The APSA paper, presented in August 2006, was entitled “Natural Disasters, Casualties and Power Laws:  A Comparative Analysis with Armed Conflict” (PDF). Here is the paper’s abstract and findings:

Power-law relationships, relating events with magnitudes to their frequency, are common in natural disasters and violent conflict. Compared to many statistical distributions, power laws drop off more gradually, i.e. they have “fat tails”. Existing studies on natural disaster power laws are mostly confined to physical measurements, e.g., the Richter scale, and seldom cover casualty distributions. Drawing on the Center for Research on the Epidemiology of Disasters (CRED) International Disaster Database, 1980 to 2005, we find strong evidence for power laws in casualty distributions for all disasters combined, both globally and by continent except for North America and non-EU Europe. This finding is timely and gives useful guidance for disaster preparedness and response since natural catastrophes are increasing in frequency and affecting larger numbers of people.  We also find that the slopes of the disaster casualty power laws are much smaller than those for modern wars and terrorism, raising an open question of how to explain the differences. We show that many standard risk quantification methods fail in the case of natural disasters.


Dr. Woodard and I presented our research on power laws and conflict events at SFI in June 2006. We produced a paper in August of that year entitled “Concerning Critical Correlations in Conflict, Cooperation and Casualties” (PDF). As the title implies, we also tested whether cooperative events followed a power law. As far as I know, we were the first to test conflict events not to mention cooperative events for power laws. In addition, we looked at conflict/cooperation (C/C) events in Western countries.
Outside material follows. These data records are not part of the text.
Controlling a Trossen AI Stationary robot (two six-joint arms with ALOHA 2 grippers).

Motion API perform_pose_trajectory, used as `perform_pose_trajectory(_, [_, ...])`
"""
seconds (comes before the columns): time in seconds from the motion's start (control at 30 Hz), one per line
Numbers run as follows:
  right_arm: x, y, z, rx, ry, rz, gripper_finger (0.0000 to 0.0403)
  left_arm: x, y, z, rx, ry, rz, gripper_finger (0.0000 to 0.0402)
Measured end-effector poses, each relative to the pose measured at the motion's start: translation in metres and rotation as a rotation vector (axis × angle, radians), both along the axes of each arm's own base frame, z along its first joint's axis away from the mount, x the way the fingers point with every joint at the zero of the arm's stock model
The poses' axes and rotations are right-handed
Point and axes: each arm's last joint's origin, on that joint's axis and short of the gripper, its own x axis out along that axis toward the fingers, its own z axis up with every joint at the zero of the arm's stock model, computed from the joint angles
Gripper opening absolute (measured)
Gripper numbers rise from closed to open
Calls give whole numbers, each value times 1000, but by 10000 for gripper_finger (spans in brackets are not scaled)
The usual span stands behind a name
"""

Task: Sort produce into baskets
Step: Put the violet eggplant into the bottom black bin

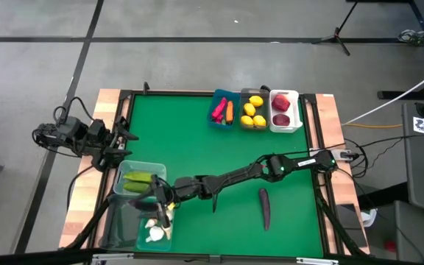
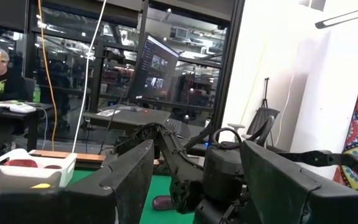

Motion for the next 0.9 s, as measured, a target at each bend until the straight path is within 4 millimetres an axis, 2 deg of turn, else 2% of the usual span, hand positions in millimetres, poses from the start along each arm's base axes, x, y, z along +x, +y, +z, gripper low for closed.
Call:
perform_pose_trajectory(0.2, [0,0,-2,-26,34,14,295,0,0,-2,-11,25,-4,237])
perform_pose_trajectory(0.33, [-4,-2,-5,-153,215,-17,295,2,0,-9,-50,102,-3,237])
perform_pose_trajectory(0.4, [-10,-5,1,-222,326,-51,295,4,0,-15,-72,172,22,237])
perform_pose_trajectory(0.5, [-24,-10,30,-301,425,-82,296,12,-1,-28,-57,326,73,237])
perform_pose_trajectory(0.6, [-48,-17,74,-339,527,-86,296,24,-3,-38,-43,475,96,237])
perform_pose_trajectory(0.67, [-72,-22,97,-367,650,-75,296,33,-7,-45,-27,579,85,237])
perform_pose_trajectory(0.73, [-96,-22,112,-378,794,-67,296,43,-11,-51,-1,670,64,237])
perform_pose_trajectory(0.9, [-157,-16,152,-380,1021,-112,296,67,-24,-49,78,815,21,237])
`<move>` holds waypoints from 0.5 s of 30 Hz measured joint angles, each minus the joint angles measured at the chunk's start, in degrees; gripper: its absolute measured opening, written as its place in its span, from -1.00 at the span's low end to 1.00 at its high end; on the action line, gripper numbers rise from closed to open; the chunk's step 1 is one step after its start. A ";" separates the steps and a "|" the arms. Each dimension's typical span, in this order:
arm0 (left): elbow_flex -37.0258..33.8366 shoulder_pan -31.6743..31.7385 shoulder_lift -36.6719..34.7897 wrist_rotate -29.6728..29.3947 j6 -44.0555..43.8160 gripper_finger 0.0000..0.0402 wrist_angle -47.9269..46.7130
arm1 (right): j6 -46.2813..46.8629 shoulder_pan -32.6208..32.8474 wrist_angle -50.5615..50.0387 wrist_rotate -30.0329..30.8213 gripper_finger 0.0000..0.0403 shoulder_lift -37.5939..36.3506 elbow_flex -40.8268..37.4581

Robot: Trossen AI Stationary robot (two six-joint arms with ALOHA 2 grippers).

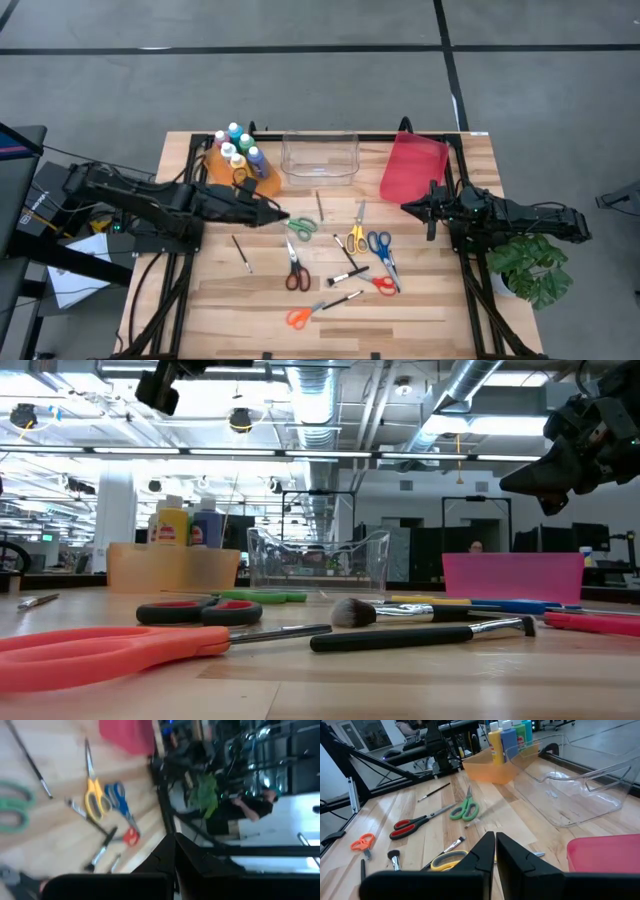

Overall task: Pick & Place Paint Supplies
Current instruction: Put the black paint brush into the transparent bin

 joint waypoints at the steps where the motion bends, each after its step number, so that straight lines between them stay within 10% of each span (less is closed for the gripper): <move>1: 0.00 0.02 -0.27 -0.80 0.49 -0.99 -0.30 | 0.00 0.00 0.01 0.00 -0.93 0.00 0.00; 15: -0.04 -3.64 8.14 15.22 33.37 -1.00 -27.00 | 0.00 0.01 0.00 0.00 -0.93 0.00 0.00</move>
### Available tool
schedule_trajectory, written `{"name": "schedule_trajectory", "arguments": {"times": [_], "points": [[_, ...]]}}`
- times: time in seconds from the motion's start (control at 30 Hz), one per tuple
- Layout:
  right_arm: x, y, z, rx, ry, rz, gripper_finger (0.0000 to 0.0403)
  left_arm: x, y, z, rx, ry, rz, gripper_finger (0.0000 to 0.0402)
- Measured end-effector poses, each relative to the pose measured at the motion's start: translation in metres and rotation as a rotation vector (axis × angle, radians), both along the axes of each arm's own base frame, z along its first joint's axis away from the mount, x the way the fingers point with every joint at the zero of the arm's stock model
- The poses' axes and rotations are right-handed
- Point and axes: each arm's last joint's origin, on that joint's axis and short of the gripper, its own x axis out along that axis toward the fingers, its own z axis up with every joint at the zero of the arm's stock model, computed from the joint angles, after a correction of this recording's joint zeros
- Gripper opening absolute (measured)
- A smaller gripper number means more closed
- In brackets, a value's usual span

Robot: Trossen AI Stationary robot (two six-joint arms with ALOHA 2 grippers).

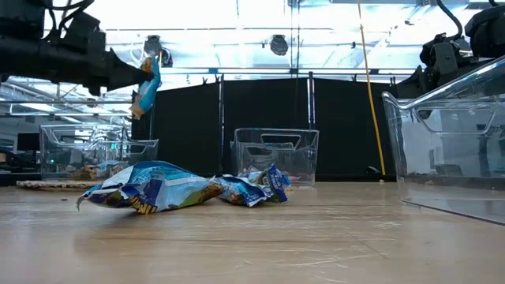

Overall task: Pick and place Granola Bars by type
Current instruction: Put the yellow granola bar into the top left transparent bin

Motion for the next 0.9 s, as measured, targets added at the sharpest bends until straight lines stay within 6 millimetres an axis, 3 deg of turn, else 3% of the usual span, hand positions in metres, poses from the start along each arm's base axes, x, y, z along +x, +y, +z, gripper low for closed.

The abstract and some findings are included below:

Knowing that the number of casualties of war are distributed as a power law and given a rich data set of conflict and cooperation (C/C) events, we ask: Are there correlations among C/C events? Is there a correlation between C/C events and war casualties? Can C/C data be used as proxy for (potentially) less reliable casualty data? Can C/C data be used in conflict early warning systems? To begin to answer these questions we analyze the distribution of C/C event data for the period 1990–2004 in Afghanistan, Colombia, Iran, Iraq, North Korea, Switzerland, UK and USA. We find that the distributions of individual C/C event types scale as power laws, but only over approximately a single decade, leaving open the possibility of a more appropriate fit (for which we have not yet tested). However, the average exponent of the power law (2.5) is the same as that found in recent studies of casualties of war. We find low levels of correlations between C/C events in Iraq and Afghanistan but not in the other countries studied. We find that the distribution of the sum of all conflict or cooperation events scales exponentially. Finally, we find low levels of correlations between a two year time series of casualties in Afghanistan and the corresponding conflict events.


I’m looking to discuss all this further with Sinan and learning more about his fascinating area of research.